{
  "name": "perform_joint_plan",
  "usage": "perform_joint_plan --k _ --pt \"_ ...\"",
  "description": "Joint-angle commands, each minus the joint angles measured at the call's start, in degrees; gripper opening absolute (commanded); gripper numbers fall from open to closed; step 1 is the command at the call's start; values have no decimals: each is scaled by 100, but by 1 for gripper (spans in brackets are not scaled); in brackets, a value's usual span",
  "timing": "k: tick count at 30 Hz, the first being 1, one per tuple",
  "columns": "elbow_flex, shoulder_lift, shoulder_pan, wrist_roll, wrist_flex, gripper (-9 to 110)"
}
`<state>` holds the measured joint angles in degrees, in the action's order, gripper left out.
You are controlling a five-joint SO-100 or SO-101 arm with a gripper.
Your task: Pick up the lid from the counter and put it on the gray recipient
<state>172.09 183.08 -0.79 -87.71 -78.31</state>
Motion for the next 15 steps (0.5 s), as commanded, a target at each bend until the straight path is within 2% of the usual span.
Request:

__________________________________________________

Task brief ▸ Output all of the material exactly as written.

Response to this exercise ▸
{
  "name": "perform_joint_plan",
  "usage": "perform_joint_plan --k _ --pt \"_ ...\"",
  "description": "Joint-angle commands, each minus the joint angles measured at the call's start, in degrees; gripper opening absolute (commanded); gripper numbers fall from open to closed; step 1 is the command at the call's start; values have no decimals: each is scaled by 100, but by 1 for gripper (spans in brackets are not scaled); in brackets, a value's usual span",
  "timing": "k: tick count at 30 Hz, the first being 1, one per tuple",
  "columns": "elbow_flex, shoulder_lift, shoulder_pan, wrist_roll, wrist_flex, gripper (-9 to 110)"
}
`<state>` holds the measured joint angles in degrees, in the action's order, gripper left out.
You are controlling a five-joint SO-100 or SO-101 arm with a gripper.
Your task: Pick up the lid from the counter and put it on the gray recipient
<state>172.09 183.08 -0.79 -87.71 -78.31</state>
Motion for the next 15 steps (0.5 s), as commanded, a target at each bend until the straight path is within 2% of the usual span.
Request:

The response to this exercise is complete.